They've done SIX amazing books together and Jon jokes that they started out as friends but are no longer. Jon is teasing, of course, it's rare authors and illustrators are in touch at all during the picturebook-making process! But these two working closely together equals Caldecott Honors and Horn Book and E.B. White award stickers slapped deservedly on some of our absolutely most favorite picture books of the 21st century. Mac says their working relationship is an 'anabolized' version of the way words and art should work together in a picture book: Two simple organisms (Mac and Jon) combine to be one much stronger, better entity (like the Decepticons combining into The Devastator).
For example:
Mac reads us their book, SAM AND DAVE DIG A HOLE.
88% sure Mac and Jon would not eat this |
Jon had been talking to Mac about how his I WANT MY HAT BACK series was often difficult to shelve at bookstores and libraries because the books are so wide. So for fun Jon and Mac started spitballing ideas that would lend themselves well to a very tallll book. To Mac and Jon the sky is boring, thus digging down was the answer.
And the art you brainstorm when digging down leads itself very well to being a sequential image series which is another good checkmark to check on the well-made picture book checklist.
Exercise: Try taking advantage of the form or treating something like trim size as a constraint/puzzle to solve even before you pick the plot in a picture book.
Jon and Mac never start with theme or message, they always start with the characters or a visual joke, and how you push that joke beyond the joke into a deeper meaning is one way you can get to your picture book's message. Most funny ideas, says Jon, if you dig deeper on them have a sincere or sad internal, universal truth.
Another benefit of authors and illustrators working together directly, the ability of the art to change or inform the story. Their initial idea of Sam and Dave moving around and missing the diamonds was much, much more complicated visually and had an entire subplot only in the dirt of sparring skeletons and dinosaurs besides the bigger and bigger diamonds. Mac and Jon scrubbed that big, complicated side plot because not only did the diamonds by themselves get great laughs, just having the large diamonds as the art focus on a page meant the images were readable across a crowded room, which Mac says is an important thing to think about when making a picture book.

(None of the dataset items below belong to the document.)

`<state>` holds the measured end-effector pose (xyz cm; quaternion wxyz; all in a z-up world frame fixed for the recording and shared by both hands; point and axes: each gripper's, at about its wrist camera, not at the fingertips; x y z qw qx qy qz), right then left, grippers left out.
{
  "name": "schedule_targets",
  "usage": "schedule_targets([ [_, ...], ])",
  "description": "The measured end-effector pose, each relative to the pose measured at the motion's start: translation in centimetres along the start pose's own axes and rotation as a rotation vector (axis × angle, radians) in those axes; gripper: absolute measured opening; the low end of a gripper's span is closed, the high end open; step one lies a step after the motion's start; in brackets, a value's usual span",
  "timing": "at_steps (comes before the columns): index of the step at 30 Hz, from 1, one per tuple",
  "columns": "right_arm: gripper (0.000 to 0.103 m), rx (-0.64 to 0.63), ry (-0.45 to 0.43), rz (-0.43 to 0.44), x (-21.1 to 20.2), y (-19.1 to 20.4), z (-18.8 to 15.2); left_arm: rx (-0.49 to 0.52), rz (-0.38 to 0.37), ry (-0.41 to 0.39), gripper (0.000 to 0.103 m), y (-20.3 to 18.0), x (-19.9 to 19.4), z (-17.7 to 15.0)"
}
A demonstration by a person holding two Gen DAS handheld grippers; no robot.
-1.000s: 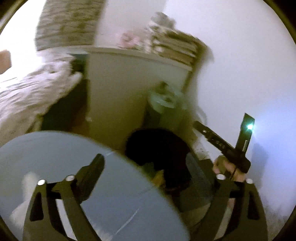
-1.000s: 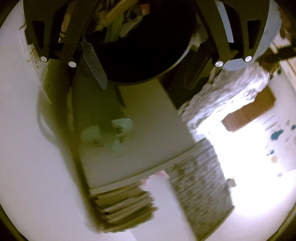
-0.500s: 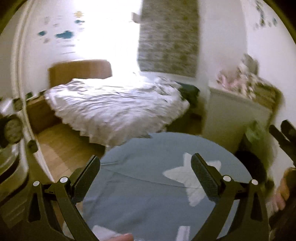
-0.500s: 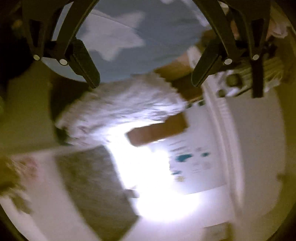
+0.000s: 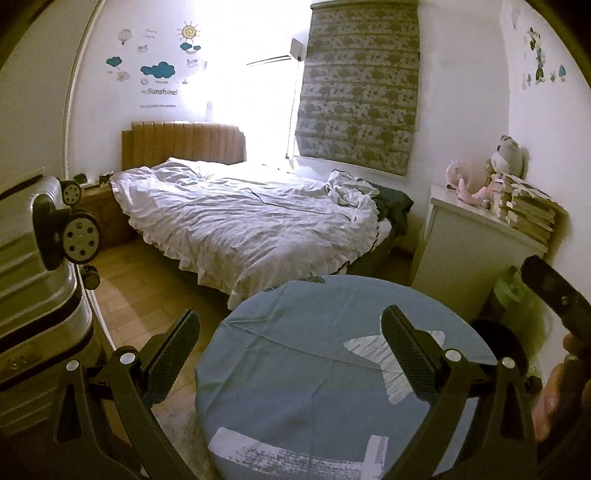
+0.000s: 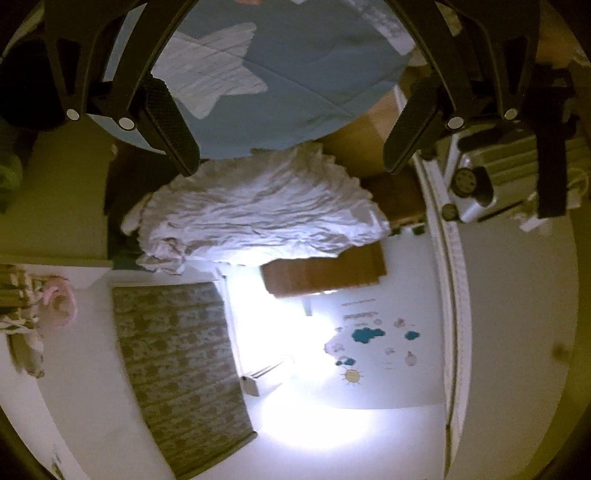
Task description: Collect trash
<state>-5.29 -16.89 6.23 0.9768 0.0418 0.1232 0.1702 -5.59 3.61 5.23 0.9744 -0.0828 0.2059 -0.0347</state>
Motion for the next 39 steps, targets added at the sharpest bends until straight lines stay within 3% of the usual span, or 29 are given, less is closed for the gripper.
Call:
schedule_targets([
  [39,0.098,0.024,0.046,-0.014,0.1,-1.5,-1.1,-0.005,0.018,0.038,0.098,1.0,-0.2,0.0],
])
Point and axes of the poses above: each gripper's, at about its wrist camera, not at the fingertips, and x roughly the way its jaws point, y to its left, z to its top, and after that the axes turned 10 degrees about -z, right-handed
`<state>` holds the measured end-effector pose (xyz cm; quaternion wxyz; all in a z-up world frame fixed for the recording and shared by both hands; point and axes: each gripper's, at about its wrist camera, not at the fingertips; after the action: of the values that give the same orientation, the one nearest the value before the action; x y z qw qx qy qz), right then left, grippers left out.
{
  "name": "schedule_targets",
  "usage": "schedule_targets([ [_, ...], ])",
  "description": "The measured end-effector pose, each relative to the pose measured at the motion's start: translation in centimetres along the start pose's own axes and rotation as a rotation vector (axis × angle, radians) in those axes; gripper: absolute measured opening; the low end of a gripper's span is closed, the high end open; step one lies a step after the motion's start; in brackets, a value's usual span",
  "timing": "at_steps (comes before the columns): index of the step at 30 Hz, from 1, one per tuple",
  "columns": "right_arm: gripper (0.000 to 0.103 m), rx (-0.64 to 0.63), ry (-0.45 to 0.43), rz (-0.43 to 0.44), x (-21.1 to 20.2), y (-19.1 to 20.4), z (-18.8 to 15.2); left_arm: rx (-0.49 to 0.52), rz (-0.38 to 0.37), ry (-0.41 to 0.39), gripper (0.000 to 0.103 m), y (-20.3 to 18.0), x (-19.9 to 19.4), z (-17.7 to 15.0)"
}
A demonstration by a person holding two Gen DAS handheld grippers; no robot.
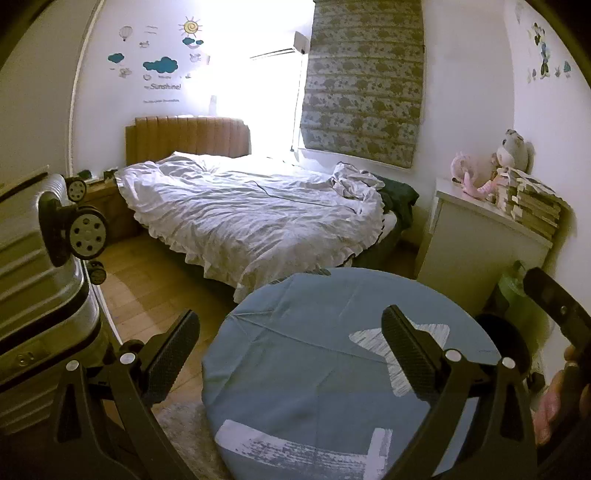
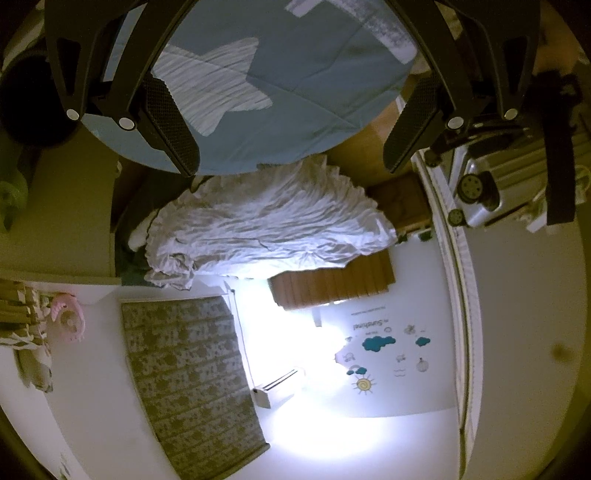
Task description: Collect trash
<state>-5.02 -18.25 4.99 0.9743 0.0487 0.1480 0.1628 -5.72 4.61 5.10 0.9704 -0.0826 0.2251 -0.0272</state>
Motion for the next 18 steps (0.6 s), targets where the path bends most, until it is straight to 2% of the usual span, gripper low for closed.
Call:
schedule_targets([
  [18,0.098,0.04,-0.001,-0.009,-0.58,-1.05,-0.45,0.029,-0.019,0.005,0.098,-0.53,-0.01,-0.12],
])
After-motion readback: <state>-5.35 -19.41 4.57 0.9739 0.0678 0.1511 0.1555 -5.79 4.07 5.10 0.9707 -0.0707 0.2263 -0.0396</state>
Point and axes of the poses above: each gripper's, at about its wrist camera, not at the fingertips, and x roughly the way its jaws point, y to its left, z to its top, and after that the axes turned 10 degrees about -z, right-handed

He mentions the three levels of connection in the world as they apply to reading picture books:
- Only to yourself (kid reading alone)
- One to one connection (kid being read to by a caregiver)
- One to many (kid being read to in a large classroom setting where it's hard to see tiny picture details so some big compositions will shine)
If your book can hit all three of these levels, bonus points to you.
Questions about authors and illustrators working together:
Even if you aren't in touch, authors and illustrators should still consider themselves as equal parts of a team. Mac says authors shouldn't say "So-and-so is illustrating my book," because a picture book is NOT your book yet, it's not even a BOOK without the pictures, so you need to think of the illustrator as having an authorial seat in the picture book making process, too.